The Good Place is philosophical comedy about the afterlife and what it means to be a good person. Ted Danson plays Michael, an architect in charge of four humans named Tahani (Jameela Jamil), Jason (Manny Jacinto), Chidi (William Jackson Harper), and Eleanor (Kristen Bell). Helping them is Janet (D’Arcy Carden), an all knowing entity whose entire existence is based on being a go-fer in the afterlife.

The episode opens with a book. Michael is telling a story to a Bad Janet (also D’Arcy Carden) trying to prove that humans can improve themselves. A new group of humans are being used as unknowing guinea pigs in a human moral experiment and seems to be showing positive outcomes. Then Brent (Benjamin Koldyke), the worst of the three, announces that he has written a book and he wants Chidi, John (Brandon Scott Jones), and Simone (Kirby) to read it in two days before he does a signing. An afterlife signing. Apparently, that’s a thing.

Brent describe the book entitled “Six Feet Under Par: A Chip Driver Mystery” as “half-spy novel, half -murder mystery. It’s also half-submarine adventure, half-erotic memoir, and half- political thriller. It’s also half- golf tutorial and half- commentary on society”. Immediately, Simone, who has very little patience for Brent’s sexism, racism, classism, and a whole lot of other negative isms, is gleeful about making fun of this novel. Tahani suggests that they all be kind because Brent has been showing improvement and they should be the bigger people (since that’s exactly what she’s trying to make them into). Then she starts to read the book with Eleanor and Michael.

The love interest Scarlett Pakistan in the book is a cultural stereotype who looks like Tahani and is described as “Her brown eyes were as brown as the brownest crayon. She had legs like Jessica Rabbit from that movie”. Is it bad that I sometimes enjoy bad writing because it makes me feel relatively better about my own writing? Stop judging me! I never said I belonged in the Good Place!
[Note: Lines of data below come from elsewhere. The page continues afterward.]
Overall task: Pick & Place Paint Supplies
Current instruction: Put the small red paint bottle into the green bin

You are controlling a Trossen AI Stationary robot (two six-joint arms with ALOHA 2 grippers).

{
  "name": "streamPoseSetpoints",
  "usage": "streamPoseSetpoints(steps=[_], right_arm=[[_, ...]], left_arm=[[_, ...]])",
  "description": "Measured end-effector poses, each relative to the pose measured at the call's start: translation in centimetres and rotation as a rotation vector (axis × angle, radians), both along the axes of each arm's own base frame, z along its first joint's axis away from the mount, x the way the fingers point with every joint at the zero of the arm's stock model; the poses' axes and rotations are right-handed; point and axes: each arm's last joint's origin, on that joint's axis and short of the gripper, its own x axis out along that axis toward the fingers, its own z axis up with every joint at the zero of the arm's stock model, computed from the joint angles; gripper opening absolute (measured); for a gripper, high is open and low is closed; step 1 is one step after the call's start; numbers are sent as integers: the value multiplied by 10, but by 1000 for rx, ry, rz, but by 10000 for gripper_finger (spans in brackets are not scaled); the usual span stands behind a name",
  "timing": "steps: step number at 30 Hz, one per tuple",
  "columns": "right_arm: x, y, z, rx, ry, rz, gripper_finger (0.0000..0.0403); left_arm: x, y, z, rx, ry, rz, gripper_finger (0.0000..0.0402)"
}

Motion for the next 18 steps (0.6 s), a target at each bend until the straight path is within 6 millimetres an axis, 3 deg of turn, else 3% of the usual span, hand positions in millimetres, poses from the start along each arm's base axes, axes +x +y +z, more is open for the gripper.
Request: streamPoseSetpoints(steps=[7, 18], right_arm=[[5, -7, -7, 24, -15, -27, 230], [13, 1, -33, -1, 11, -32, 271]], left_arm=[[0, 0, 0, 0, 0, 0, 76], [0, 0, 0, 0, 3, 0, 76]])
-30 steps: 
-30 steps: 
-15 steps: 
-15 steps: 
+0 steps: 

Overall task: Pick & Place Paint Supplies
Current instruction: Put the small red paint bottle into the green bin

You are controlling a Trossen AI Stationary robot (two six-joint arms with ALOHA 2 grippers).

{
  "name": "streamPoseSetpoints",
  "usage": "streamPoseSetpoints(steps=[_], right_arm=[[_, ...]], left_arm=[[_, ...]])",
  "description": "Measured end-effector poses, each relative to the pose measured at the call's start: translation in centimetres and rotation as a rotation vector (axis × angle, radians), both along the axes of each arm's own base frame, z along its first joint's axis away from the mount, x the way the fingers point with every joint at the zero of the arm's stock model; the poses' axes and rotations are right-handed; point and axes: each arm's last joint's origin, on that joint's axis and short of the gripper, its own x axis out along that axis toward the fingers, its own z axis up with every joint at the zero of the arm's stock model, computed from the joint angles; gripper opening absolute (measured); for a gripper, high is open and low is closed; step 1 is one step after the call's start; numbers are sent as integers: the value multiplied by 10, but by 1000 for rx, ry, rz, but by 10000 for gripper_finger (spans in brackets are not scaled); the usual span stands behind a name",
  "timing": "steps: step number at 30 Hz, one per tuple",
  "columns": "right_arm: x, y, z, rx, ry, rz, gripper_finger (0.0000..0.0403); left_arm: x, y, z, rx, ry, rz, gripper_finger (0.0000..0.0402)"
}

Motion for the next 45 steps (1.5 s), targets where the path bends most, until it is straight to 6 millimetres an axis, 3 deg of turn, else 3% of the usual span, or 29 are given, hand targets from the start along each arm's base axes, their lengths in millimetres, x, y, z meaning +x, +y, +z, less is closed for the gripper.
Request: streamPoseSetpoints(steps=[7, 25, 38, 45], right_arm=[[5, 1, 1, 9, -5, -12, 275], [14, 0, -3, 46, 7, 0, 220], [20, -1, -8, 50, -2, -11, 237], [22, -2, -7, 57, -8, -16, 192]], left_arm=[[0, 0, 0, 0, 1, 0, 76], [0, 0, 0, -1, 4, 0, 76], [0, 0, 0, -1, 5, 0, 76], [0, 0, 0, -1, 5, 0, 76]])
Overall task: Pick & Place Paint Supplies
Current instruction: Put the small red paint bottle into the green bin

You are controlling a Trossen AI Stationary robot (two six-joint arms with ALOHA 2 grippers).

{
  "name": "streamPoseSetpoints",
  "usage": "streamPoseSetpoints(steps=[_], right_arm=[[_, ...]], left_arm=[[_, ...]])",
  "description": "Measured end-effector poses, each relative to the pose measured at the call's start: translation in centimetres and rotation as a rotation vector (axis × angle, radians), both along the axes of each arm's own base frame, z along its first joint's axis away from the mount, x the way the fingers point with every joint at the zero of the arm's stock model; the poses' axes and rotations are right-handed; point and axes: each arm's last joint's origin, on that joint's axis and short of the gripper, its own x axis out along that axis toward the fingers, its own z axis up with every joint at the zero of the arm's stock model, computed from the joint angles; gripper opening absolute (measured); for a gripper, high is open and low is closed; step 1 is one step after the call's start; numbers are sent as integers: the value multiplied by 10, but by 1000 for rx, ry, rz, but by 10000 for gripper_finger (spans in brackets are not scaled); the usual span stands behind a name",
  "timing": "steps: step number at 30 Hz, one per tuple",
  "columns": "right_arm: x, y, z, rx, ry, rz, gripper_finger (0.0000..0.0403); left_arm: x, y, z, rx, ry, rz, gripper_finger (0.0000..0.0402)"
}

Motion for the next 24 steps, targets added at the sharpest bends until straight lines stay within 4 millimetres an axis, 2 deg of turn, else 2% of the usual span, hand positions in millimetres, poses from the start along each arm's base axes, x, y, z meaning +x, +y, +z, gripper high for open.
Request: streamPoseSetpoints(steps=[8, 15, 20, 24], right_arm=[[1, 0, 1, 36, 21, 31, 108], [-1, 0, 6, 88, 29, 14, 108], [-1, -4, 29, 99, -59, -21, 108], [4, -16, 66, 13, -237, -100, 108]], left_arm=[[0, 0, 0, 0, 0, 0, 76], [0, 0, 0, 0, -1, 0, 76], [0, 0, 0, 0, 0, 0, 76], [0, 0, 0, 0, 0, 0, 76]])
Tahani is not the only human objectified and insulted by being a thinly veiled character in Brent’s book, making it difficult to get the others to be kind about the painfully terrible prose. Eleanor tries to get them to create subtle criticisms. This is a good lesson for anyone not wanting to hurt another person’s writer feelings. For example, pointing out that “just writing a book is an amazing accomplishment” and then following with a sandwich of what you like and what needs improvement. That’s what editing is for. It’s a pain in the butt, but thanks the gods for the editing process and the people willing to edit.

However, if someone writes a book that insults you and your beliefs and the author can’t respect that why you didn’t like it - rip them a new one. Yes, a book is a form of art, but if your art is hurtful to the people you claim to like, what is the point? And how can you be upset if they don’t like that you hurt them? That’s not art, that’s more about ego. Despite all of this, Eleanor and the others still want to help Brent become a better person.

And all of this ends back with Michael finishing his story about how people can be good.